Data extract
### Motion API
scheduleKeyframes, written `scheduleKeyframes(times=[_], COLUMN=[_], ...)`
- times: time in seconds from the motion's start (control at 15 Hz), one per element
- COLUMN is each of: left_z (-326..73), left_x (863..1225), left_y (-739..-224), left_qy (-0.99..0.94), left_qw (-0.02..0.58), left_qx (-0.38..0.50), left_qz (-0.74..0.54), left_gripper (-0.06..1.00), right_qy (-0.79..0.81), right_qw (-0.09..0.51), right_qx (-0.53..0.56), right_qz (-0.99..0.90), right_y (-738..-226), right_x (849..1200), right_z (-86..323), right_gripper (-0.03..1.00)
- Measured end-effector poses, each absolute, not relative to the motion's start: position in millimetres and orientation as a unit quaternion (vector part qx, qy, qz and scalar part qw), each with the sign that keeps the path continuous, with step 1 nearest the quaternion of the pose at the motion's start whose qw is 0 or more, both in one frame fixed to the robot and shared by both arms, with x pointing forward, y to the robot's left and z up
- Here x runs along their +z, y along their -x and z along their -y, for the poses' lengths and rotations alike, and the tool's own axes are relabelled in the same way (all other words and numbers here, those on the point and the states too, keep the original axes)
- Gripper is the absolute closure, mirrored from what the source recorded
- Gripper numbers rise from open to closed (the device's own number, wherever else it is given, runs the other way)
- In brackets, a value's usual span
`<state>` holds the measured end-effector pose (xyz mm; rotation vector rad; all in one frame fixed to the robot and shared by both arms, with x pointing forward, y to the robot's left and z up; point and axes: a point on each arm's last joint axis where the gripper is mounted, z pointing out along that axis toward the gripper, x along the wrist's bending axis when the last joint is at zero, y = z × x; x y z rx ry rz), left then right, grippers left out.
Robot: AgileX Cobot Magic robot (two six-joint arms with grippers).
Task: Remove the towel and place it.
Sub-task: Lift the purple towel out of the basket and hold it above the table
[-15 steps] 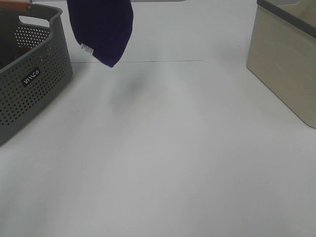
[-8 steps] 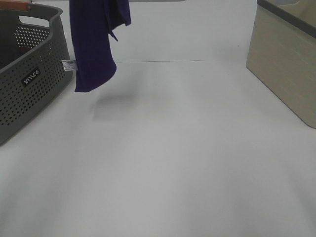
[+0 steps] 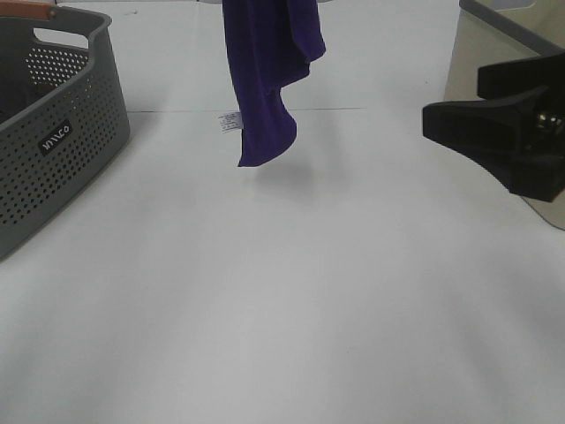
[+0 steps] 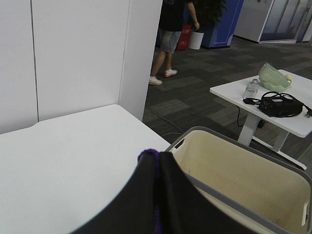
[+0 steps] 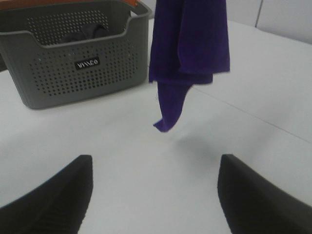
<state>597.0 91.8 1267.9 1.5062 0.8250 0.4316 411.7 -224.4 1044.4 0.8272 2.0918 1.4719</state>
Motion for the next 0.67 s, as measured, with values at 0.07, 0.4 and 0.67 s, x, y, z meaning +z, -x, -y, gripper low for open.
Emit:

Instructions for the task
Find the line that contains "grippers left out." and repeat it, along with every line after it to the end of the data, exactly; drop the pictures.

Answer box
`<state>` holds the measured end-effector pose (xyz mm; rotation vector rad; all in one frame fixed to the robot and shared by both arms, with x pointing forward, y to the robot's left and z up; point and axes: a point on each arm's last joint axis where the gripper is mounted, z pointing out along that axis toward the gripper, x along the wrist's bending axis when the last joint is at zero, y = z × x; x y z rx ry rz), left then right, grippers left out.
Robot: AgileX Cobot Magic robot (two six-joint arms with grippers).
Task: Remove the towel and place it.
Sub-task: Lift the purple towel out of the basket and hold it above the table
[-15 steps] 
[-8 steps] 
[+0 steps] 
[+0 steps] 
[+0 steps] 
<state>597.0 91.8 1267.9 1.5062 0.8250 0.4316 411.7 -224.4 1044.4 0.8272 2.0918 1.4719</state>
Motion for the next 0.67 s, as measured, with values at 0.07, 0.4 and 0.67 s, x, y, z meaning +z, -x, -y, gripper low for open.
Emit:

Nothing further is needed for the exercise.